> Work task
All of the data should be given again word for word, though the images are to be left out.
*** Collected material Section Begins ***
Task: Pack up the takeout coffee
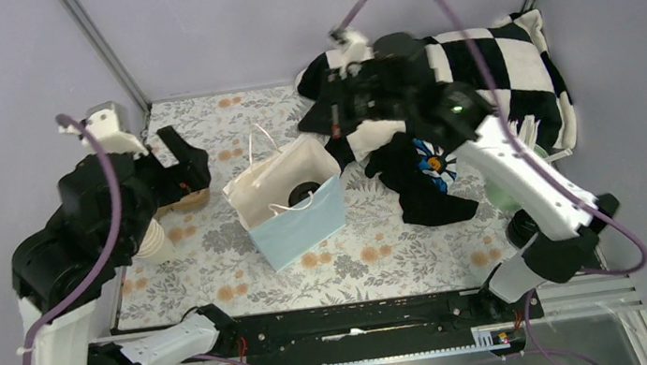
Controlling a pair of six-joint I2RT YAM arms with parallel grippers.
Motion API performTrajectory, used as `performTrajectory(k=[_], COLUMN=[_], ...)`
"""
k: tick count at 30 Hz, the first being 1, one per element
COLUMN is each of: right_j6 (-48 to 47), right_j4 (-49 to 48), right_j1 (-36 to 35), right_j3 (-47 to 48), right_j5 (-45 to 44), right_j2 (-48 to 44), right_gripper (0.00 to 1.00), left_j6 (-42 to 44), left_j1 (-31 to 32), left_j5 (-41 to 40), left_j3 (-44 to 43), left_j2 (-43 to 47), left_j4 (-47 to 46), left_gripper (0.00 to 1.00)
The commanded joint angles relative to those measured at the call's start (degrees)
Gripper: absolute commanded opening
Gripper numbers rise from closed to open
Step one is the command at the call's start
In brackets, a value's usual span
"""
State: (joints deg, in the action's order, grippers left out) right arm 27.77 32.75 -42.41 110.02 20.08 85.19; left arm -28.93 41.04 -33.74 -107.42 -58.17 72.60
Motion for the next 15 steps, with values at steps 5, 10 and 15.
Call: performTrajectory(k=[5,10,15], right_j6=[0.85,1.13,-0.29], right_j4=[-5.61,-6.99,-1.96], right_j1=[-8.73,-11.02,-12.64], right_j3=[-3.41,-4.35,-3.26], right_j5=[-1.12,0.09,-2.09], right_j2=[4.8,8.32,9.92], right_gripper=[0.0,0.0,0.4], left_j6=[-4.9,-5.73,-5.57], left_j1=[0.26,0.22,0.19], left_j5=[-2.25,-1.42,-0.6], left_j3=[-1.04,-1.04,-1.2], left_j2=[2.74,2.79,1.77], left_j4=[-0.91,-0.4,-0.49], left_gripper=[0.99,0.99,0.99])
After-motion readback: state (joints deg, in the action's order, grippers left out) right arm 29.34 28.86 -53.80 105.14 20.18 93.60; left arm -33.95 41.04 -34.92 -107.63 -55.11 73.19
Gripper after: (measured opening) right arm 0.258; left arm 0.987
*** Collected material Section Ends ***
> Answer to the problem
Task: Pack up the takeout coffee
Controlling a pair of six-joint I2RT YAM arms with parallel grippers.
Motion API performTrajectory, used as `performTrajectory(k=[_], COLUMN=[_], ...)`
"""
k: tick count at 30 Hz, the first being 1, one per element
COLUMN is each of: right_j6 (-48 to 47), right_j4 (-49 to 48), right_j1 (-36 to 35), right_j3 (-47 to 48), right_j5 (-45 to 44), right_j2 (-48 to 44), right_gripper (0.00 to 1.00), left_j6 (-42 to 44), left_j1 (-31 to 32), left_j5 (-41 to 40), left_j3 (-44 to 43), left_j2 (-43 to 47), left_j4 (-47 to 46), left_gripper (0.00 to 1.00)
The commanded joint angles relative to those measured at the call's start (degrees)
Gripper: absolute commanded opening
Gripper numbers rise from closed to open
Step one is the command at the call's start
In brackets, a value's usual span
"""
State: (joints deg, in the action's order, grippers left out) right arm 27.77 32.75 -42.41 110.02 20.08 85.19; left arm -28.93 41.04 -33.74 -107.42 -58.17 72.60
Motion for the next 15 steps, with values at steps 5, 10 and 15.
Call: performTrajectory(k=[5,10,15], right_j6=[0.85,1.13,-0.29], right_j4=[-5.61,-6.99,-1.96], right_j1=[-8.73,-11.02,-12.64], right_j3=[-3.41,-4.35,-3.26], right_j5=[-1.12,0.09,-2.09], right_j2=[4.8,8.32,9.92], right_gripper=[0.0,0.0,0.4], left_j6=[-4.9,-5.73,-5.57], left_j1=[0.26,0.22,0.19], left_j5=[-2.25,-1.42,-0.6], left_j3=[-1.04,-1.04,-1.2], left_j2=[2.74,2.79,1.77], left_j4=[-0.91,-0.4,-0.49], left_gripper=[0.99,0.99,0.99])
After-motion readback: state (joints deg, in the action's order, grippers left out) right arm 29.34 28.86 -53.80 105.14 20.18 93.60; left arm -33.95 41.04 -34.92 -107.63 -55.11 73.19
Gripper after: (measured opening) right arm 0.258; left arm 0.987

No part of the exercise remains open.